WHAT IS NEEDED — Filter the lines below, copying only those with the string "hand".

[Opening SUPPLIED INFORMATION section]

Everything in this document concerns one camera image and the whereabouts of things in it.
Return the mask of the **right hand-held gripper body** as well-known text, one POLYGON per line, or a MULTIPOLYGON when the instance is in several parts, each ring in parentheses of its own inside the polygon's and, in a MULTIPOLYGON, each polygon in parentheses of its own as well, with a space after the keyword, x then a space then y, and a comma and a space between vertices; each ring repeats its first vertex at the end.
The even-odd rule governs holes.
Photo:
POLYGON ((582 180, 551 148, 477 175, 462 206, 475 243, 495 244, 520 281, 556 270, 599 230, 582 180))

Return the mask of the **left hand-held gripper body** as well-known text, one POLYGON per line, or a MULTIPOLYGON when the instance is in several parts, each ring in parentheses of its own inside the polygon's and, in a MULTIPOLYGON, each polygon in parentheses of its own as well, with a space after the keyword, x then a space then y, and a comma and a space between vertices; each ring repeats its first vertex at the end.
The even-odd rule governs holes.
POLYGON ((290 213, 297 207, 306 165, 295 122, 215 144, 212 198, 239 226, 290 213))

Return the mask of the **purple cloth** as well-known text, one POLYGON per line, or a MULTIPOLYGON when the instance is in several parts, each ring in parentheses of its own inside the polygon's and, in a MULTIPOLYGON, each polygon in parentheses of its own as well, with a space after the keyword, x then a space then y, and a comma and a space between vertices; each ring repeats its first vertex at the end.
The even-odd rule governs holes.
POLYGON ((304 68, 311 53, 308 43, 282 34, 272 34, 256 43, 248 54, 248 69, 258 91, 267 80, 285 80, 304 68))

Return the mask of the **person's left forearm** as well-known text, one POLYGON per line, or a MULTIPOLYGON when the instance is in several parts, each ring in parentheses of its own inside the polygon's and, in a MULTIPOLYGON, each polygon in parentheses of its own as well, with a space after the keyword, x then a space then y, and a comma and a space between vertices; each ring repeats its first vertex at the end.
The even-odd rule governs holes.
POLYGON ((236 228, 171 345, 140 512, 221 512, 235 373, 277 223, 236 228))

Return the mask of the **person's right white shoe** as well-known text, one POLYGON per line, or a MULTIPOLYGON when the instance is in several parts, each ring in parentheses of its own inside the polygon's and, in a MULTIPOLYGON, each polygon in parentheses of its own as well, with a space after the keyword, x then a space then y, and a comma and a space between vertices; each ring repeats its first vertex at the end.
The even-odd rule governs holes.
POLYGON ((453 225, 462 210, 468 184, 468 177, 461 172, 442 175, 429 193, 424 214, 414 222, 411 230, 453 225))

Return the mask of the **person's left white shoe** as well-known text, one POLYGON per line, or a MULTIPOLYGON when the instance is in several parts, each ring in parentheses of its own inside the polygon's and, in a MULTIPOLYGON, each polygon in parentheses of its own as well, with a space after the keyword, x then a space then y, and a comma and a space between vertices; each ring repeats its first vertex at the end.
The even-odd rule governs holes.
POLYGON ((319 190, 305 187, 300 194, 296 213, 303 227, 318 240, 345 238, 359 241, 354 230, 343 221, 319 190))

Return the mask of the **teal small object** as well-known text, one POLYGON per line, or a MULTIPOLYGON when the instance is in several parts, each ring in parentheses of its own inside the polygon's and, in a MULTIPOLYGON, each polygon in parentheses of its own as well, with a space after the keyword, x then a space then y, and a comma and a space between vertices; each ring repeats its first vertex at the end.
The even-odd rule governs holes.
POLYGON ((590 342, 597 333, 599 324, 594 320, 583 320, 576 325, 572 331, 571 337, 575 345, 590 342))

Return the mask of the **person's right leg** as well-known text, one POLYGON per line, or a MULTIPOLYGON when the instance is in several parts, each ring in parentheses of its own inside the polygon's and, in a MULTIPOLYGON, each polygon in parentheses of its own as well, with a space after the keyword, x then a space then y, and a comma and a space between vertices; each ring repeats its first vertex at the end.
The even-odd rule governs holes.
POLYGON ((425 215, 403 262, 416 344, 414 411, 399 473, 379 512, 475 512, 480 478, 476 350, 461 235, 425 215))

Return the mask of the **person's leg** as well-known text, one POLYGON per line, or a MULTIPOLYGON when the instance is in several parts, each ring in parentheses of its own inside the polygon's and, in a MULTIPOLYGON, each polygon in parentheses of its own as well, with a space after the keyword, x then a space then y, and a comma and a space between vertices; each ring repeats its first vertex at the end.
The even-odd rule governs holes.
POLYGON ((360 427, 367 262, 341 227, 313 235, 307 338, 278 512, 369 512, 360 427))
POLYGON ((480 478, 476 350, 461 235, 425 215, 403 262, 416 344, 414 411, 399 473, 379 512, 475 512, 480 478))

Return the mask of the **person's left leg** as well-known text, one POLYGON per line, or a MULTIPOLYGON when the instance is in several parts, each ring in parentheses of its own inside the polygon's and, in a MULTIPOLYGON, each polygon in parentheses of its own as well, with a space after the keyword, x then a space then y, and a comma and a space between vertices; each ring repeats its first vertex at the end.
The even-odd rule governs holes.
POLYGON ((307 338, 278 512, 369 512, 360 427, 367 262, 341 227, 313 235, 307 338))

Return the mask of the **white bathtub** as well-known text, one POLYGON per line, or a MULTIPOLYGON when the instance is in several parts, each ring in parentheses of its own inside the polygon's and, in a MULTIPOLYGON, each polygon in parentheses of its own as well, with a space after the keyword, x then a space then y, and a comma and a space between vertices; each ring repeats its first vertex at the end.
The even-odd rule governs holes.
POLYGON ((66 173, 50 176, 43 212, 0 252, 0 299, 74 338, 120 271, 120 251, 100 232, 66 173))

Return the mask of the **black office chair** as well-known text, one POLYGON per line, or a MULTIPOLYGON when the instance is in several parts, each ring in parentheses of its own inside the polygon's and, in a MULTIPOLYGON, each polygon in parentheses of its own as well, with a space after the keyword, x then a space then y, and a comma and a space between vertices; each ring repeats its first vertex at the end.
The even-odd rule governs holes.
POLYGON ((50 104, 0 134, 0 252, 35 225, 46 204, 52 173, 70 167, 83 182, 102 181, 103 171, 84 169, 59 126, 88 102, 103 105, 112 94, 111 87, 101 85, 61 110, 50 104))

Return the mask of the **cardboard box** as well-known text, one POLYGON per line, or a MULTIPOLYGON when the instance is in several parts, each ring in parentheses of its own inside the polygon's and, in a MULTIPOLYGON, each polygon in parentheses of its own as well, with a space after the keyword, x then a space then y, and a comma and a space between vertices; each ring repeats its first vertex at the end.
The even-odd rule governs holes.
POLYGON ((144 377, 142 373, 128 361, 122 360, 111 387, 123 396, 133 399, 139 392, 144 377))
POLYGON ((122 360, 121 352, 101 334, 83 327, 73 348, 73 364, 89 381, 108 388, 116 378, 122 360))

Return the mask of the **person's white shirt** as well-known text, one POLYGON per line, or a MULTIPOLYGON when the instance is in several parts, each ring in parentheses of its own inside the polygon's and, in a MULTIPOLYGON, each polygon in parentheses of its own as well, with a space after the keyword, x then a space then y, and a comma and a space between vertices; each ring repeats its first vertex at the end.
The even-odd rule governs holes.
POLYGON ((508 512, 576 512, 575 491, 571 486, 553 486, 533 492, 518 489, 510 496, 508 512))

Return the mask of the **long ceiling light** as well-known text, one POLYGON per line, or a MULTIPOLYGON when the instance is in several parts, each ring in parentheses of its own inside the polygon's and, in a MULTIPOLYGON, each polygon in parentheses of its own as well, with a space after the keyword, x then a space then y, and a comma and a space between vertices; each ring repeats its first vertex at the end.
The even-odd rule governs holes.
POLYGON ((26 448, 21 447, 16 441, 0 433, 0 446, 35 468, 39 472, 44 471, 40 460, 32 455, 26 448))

[Closing SUPPLIED INFORMATION section]

RESPONSE —
Return the mask of the **right hand-held gripper body** as well-known text, one POLYGON per line, or a MULTIPOLYGON when the instance is in several parts, each ring in parentheses of its own inside the polygon's and, in a MULTIPOLYGON, each polygon in parentheses of its own as well, with a space after the keyword, x then a space then y, and a comma and a space between vertices; each ring repeats its first vertex at the end.
Return the mask of the **left hand-held gripper body** as well-known text, one POLYGON per line, or a MULTIPOLYGON when the instance is in several parts, each ring in parentheses of its own inside the polygon's and, in a MULTIPOLYGON, each polygon in parentheses of its own as well, with a space after the keyword, x then a space then y, and a comma and a space between vertices; each ring repeats its first vertex at the end.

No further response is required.